WHAT IS EXPECTED -> Please give back each line of the material unchanged, but without the images.
──────────
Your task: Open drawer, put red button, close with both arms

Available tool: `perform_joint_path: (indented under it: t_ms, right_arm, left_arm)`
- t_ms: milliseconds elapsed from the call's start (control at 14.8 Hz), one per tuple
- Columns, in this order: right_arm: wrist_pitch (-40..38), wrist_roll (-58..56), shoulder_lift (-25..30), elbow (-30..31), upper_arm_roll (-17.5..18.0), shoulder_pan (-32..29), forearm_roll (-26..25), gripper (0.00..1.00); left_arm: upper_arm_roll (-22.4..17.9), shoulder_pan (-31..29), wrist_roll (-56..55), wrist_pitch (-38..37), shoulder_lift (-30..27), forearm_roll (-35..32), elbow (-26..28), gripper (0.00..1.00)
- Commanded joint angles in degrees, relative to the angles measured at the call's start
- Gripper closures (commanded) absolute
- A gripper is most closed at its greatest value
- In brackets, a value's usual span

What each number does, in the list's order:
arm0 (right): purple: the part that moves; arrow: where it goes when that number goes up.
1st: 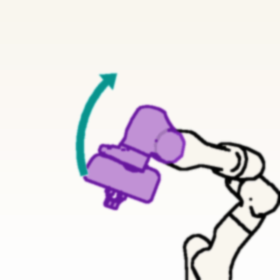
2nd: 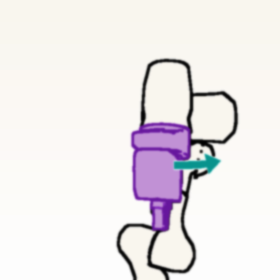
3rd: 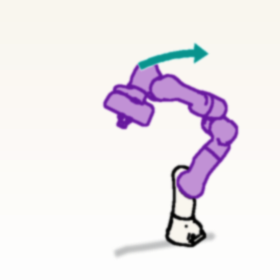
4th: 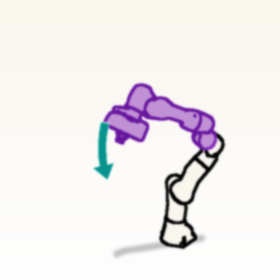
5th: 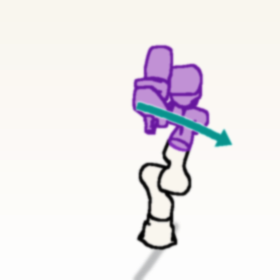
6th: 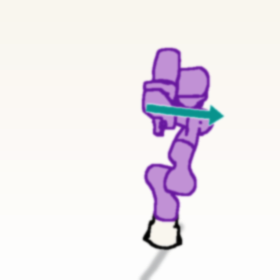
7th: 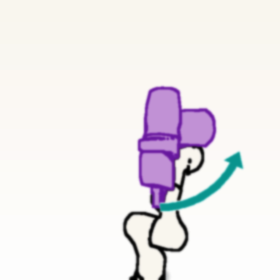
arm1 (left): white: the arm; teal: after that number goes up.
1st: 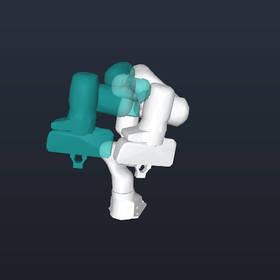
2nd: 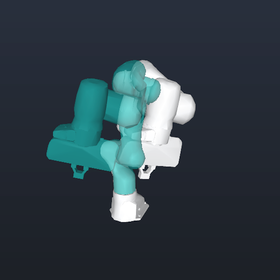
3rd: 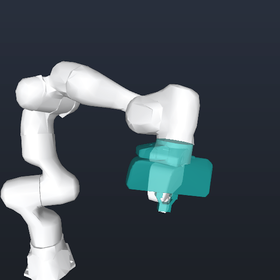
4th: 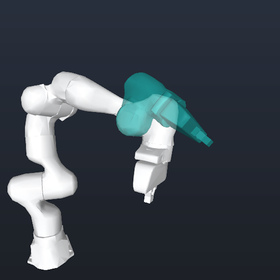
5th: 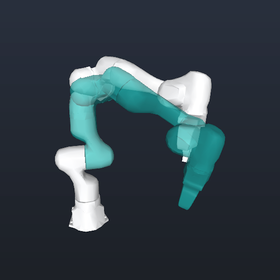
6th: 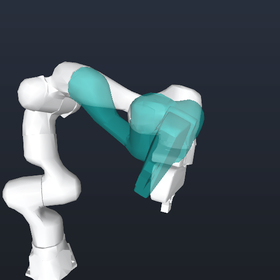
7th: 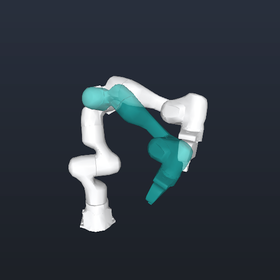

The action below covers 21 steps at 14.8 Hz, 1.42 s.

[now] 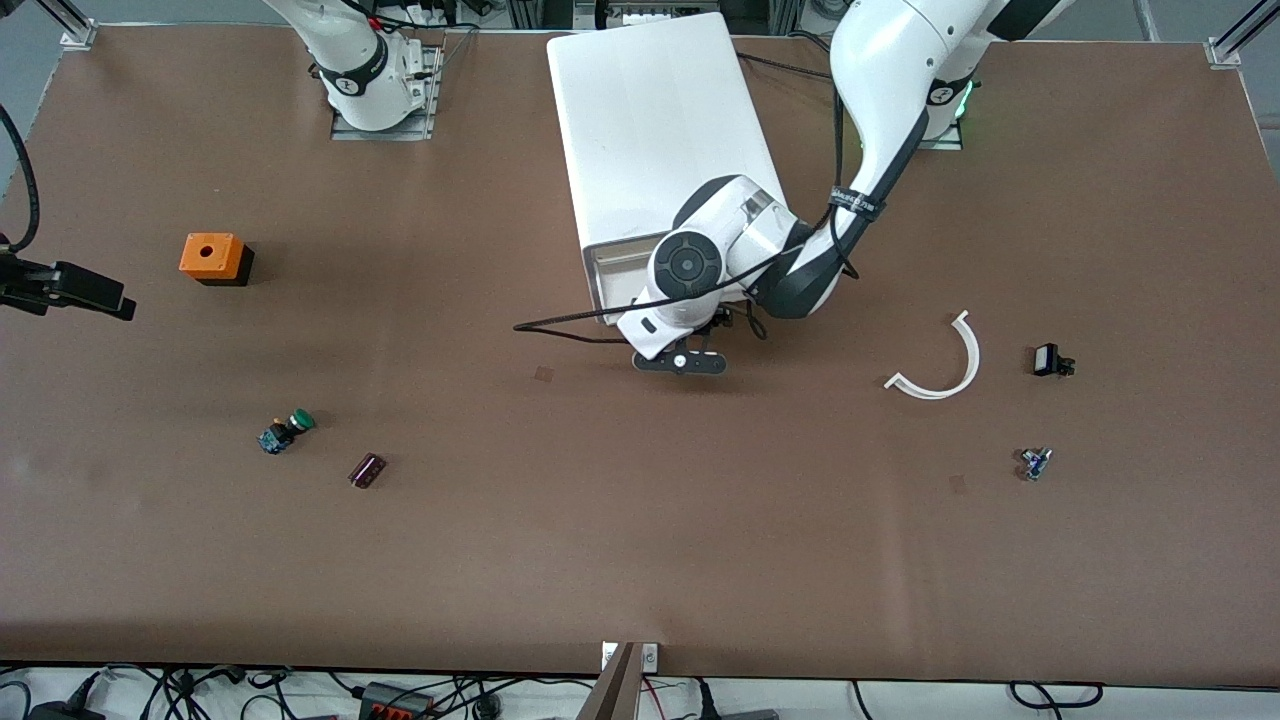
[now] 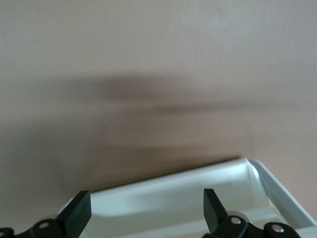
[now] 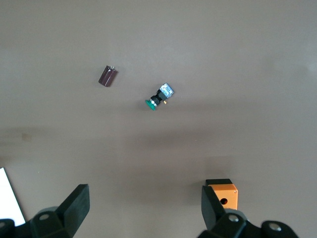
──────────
ANSWER ->
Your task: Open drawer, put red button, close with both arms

Available tool: `perform_joint_path: (indented under it: t_ms, right_arm, left_arm)`
- t_ms: milliseconds elapsed from the call's start (control at 14.8 Hz), one per tuple
- Columns, in this order: right_arm: wrist_pitch (-40..38), wrist_roll (-58..56), shoulder_lift (-25..30), elbow (-30..31), upper_arm_roll (-17.5..18.0), shoulder_pan (-32..29), forearm_roll (-26..25), gripper (0.00..1.00); left_arm: upper_arm_roll (-22.4..17.9), shoulder_pan (-31..29), wrist_roll (-56..55), wrist_pitch (-38..37), shoulder_lift (-30..27), forearm_roll (-35..32), elbow (-26..28), gripper (0.00..1.00)
- Commanded joint angles in degrees, relative to the angles measured at the call's start
- Gripper closures (commanded) absolute
- A gripper is most closed at its greatest value
- In brackets, a value's usual span

What each number does, in the list's order:
arm0 (right): purple: the part that moves; arrow: where it goes when that number goes up.
1st: 
2nd: 
3rd: 
4th: 
5th: 
6th: 
7th: 
arm1 (left): white: the arm; teal: after that number goes up.
1st: 
2nd: 
3rd: 
4th: 
5th: 
6th: 
7th: 

The action below covers 21 steps at 14.8 Hz, 1.42 s.

[now] 
[now] 
[now] 

No further work remains on this exercise.